Task prompt. Print every one of the records verbatim, omitting nothing.
(Beginning of Records for this task)
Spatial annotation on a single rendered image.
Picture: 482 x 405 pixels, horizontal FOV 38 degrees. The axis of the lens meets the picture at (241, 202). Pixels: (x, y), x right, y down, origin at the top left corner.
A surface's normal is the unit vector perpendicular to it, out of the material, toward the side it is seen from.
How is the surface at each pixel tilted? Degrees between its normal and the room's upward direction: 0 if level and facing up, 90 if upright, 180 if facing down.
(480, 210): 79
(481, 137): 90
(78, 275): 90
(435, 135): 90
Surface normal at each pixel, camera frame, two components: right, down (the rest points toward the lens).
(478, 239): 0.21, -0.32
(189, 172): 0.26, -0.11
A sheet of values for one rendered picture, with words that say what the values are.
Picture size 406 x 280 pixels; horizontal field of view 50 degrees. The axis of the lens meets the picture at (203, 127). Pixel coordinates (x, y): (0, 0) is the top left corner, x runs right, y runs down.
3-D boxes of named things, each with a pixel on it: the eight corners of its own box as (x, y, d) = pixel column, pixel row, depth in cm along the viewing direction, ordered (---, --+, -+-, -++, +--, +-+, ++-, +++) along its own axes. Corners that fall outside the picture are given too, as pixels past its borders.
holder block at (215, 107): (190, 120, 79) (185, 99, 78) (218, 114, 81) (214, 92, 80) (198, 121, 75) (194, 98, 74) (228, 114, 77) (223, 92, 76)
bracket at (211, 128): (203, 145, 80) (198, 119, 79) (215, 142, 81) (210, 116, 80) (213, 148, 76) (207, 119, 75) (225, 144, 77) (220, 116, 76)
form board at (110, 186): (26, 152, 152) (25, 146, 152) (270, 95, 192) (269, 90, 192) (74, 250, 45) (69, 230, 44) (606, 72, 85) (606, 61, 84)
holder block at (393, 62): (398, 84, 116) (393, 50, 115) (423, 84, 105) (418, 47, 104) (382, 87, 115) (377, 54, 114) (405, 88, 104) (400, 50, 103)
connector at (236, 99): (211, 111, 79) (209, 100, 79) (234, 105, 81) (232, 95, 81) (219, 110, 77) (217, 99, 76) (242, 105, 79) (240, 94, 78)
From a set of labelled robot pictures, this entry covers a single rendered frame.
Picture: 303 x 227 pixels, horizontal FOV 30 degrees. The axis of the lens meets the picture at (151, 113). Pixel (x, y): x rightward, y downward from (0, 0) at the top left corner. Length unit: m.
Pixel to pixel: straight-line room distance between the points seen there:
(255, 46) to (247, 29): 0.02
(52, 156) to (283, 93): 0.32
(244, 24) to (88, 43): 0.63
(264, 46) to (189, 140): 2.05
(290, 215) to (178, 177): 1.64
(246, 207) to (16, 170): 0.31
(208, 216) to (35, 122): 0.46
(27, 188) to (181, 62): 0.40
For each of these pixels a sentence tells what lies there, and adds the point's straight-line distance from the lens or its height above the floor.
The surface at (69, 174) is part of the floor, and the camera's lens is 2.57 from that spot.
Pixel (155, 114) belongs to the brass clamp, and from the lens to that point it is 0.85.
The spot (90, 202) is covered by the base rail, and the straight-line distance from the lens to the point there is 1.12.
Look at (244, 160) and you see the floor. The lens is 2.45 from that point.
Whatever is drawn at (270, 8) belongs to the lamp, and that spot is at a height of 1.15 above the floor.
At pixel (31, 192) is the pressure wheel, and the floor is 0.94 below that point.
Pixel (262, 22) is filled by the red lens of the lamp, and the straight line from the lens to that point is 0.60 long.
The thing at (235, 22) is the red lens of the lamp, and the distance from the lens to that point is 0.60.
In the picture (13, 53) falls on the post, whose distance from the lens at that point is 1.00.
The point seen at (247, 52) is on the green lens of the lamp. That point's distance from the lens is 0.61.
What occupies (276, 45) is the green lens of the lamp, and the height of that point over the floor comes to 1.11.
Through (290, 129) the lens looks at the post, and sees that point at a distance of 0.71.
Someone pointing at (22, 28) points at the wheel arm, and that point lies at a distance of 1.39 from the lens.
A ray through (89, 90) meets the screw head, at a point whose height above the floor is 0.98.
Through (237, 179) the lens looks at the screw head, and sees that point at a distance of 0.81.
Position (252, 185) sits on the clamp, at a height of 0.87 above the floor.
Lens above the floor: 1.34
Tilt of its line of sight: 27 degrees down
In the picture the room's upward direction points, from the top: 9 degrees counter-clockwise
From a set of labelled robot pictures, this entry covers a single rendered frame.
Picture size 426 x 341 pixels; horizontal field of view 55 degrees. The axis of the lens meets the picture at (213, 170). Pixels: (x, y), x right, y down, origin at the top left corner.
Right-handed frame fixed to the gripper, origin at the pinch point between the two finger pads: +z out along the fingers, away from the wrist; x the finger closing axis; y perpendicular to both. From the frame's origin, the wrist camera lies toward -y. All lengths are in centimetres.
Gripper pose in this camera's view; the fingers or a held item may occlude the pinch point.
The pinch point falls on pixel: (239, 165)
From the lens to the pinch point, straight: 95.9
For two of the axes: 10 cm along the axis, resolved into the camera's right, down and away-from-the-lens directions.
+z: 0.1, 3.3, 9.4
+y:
(End of Records for this task)
Your solution.
Spatial annotation on a single rendered image.
Picture: 482 x 405 pixels, horizontal FOV 38 degrees. The axis of the lens meets the picture at (241, 202). Pixels: (x, y), x right, y down, origin at the top left corner.
A surface's normal is the unit vector perpendicular to it, out of the material, toward the side it is seen from.
How is the surface at each pixel tilted? Degrees between its normal and the room's upward direction: 0 if level and facing up, 90 if upright, 180 if facing down.
(480, 210): 79
(481, 137): 90
(78, 275): 90
(435, 135): 90
Surface normal at each pixel, camera frame, two components: right, down (the rest points toward the lens).
(478, 239): 0.21, -0.32
(189, 172): 0.26, -0.11
A sheet of values for one rendered picture, with words that say what the values are.
Picture size 406 x 280 pixels; horizontal field of view 50 degrees. The axis of the lens meets the picture at (203, 127). Pixel coordinates (x, y): (0, 0) is the top left corner, x runs right, y runs down.
3-D boxes of named things, each with a pixel on it: the eight corners of its own box as (x, y, d) = pixel column, pixel row, depth in cm along the viewing direction, ordered (---, --+, -+-, -++, +--, +-+, ++-, +++) along its own axes. Corners that fall outside the picture are given too, as pixels past its borders.
holder block at (215, 107): (190, 120, 79) (185, 99, 78) (218, 114, 81) (214, 92, 80) (198, 121, 75) (194, 98, 74) (228, 114, 77) (223, 92, 76)
bracket at (211, 128): (203, 145, 80) (198, 119, 79) (215, 142, 81) (210, 116, 80) (213, 148, 76) (207, 119, 75) (225, 144, 77) (220, 116, 76)
form board at (110, 186): (26, 152, 152) (25, 146, 152) (270, 95, 192) (269, 90, 192) (74, 250, 45) (69, 230, 44) (606, 72, 85) (606, 61, 84)
holder block at (393, 62): (398, 84, 116) (393, 50, 115) (423, 84, 105) (418, 47, 104) (382, 87, 115) (377, 54, 114) (405, 88, 104) (400, 50, 103)
connector at (236, 99): (211, 111, 79) (209, 100, 79) (234, 105, 81) (232, 95, 81) (219, 110, 77) (217, 99, 76) (242, 105, 79) (240, 94, 78)
From a set of labelled robot pictures, this entry covers a single rendered frame.
Picture: 303 x 227 pixels, horizontal FOV 30 degrees. The axis of the lens meets the picture at (151, 113). Pixel (x, y): x rightward, y downward from (0, 0) at the top left corner. Length unit: m.
Pixel to pixel: straight-line room distance between the points seen there:
(255, 46) to (247, 29): 0.02
(52, 156) to (283, 93): 0.32
(244, 24) to (88, 43): 0.63
(264, 46) to (189, 140): 2.05
(290, 215) to (178, 177): 1.64
(246, 207) to (16, 170): 0.31
(208, 216) to (35, 122): 0.46
(27, 188) to (181, 62): 0.40
For each of these pixels a sentence tells what lies there, and adds the point's straight-line distance from the lens or its height above the floor.
The surface at (69, 174) is part of the floor, and the camera's lens is 2.57 from that spot.
Pixel (155, 114) belongs to the brass clamp, and from the lens to that point it is 0.85.
The spot (90, 202) is covered by the base rail, and the straight-line distance from the lens to the point there is 1.12.
Look at (244, 160) and you see the floor. The lens is 2.45 from that point.
Whatever is drawn at (270, 8) belongs to the lamp, and that spot is at a height of 1.15 above the floor.
At pixel (31, 192) is the pressure wheel, and the floor is 0.94 below that point.
Pixel (262, 22) is filled by the red lens of the lamp, and the straight line from the lens to that point is 0.60 long.
The thing at (235, 22) is the red lens of the lamp, and the distance from the lens to that point is 0.60.
In the picture (13, 53) falls on the post, whose distance from the lens at that point is 1.00.
The point seen at (247, 52) is on the green lens of the lamp. That point's distance from the lens is 0.61.
What occupies (276, 45) is the green lens of the lamp, and the height of that point over the floor comes to 1.11.
Through (290, 129) the lens looks at the post, and sees that point at a distance of 0.71.
Someone pointing at (22, 28) points at the wheel arm, and that point lies at a distance of 1.39 from the lens.
A ray through (89, 90) meets the screw head, at a point whose height above the floor is 0.98.
Through (237, 179) the lens looks at the screw head, and sees that point at a distance of 0.81.
Position (252, 185) sits on the clamp, at a height of 0.87 above the floor.
Lens above the floor: 1.34
Tilt of its line of sight: 27 degrees down
In the picture the room's upward direction points, from the top: 9 degrees counter-clockwise
From a set of labelled robot pictures, this entry covers a single rendered frame.
Picture size 426 x 341 pixels; horizontal field of view 55 degrees. The axis of the lens meets the picture at (213, 170). Pixels: (x, y), x right, y down, origin at the top left corner.
Right-handed frame fixed to the gripper, origin at the pinch point between the two finger pads: +z out along the fingers, away from the wrist; x the finger closing axis; y perpendicular to both. From the frame's origin, the wrist camera lies toward -y. All lengths are in centimetres.
Gripper pose in this camera's view; the fingers or a held item may occlude the pinch point.
The pinch point falls on pixel: (239, 165)
From the lens to the pinch point, straight: 95.9
For two of the axes: 10 cm along the axis, resolved into the camera's right, down and away-from-the-lens directions.
+z: 0.1, 3.3, 9.4
+y:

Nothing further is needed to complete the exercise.